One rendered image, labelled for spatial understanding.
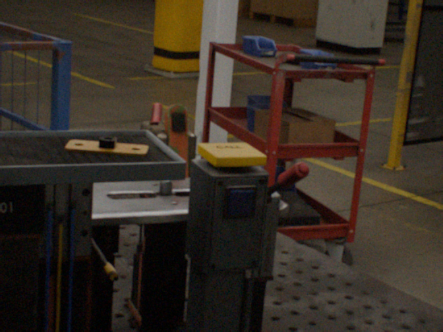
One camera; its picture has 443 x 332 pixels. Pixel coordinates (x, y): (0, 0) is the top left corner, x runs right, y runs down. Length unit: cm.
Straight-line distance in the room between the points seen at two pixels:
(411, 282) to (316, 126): 82
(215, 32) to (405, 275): 211
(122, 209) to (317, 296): 64
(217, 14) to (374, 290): 358
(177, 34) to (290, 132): 501
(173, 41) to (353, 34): 369
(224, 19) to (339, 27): 645
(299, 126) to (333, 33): 825
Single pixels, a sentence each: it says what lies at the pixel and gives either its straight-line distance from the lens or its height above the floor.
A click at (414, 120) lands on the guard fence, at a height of 31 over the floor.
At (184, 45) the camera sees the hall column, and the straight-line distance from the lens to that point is 839.
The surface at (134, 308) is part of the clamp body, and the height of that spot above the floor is 71.
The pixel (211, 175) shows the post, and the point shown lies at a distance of 89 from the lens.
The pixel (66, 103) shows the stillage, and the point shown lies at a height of 70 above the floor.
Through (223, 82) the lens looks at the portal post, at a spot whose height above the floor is 50.
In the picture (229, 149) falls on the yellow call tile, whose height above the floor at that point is 116.
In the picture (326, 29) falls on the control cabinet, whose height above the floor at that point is 26.
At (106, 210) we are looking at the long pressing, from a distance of 119.
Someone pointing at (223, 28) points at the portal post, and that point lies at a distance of 522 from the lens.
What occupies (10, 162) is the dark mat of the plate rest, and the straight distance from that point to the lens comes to 83.
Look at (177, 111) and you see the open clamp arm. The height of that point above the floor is 110.
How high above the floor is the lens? 139
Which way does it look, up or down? 15 degrees down
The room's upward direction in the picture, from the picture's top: 5 degrees clockwise

About this task: Only the lines from the one holding "In the picture (326, 29)" through the end of the records should appear in the answer, each repeated exactly.

Completed task:
In the picture (326, 29) falls on the control cabinet, whose height above the floor at that point is 26.
At (106, 210) we are looking at the long pressing, from a distance of 119.
Someone pointing at (223, 28) points at the portal post, and that point lies at a distance of 522 from the lens.
What occupies (10, 162) is the dark mat of the plate rest, and the straight distance from that point to the lens comes to 83.
Look at (177, 111) and you see the open clamp arm. The height of that point above the floor is 110.
How high above the floor is the lens? 139
Which way does it look, up or down? 15 degrees down
The room's upward direction in the picture, from the picture's top: 5 degrees clockwise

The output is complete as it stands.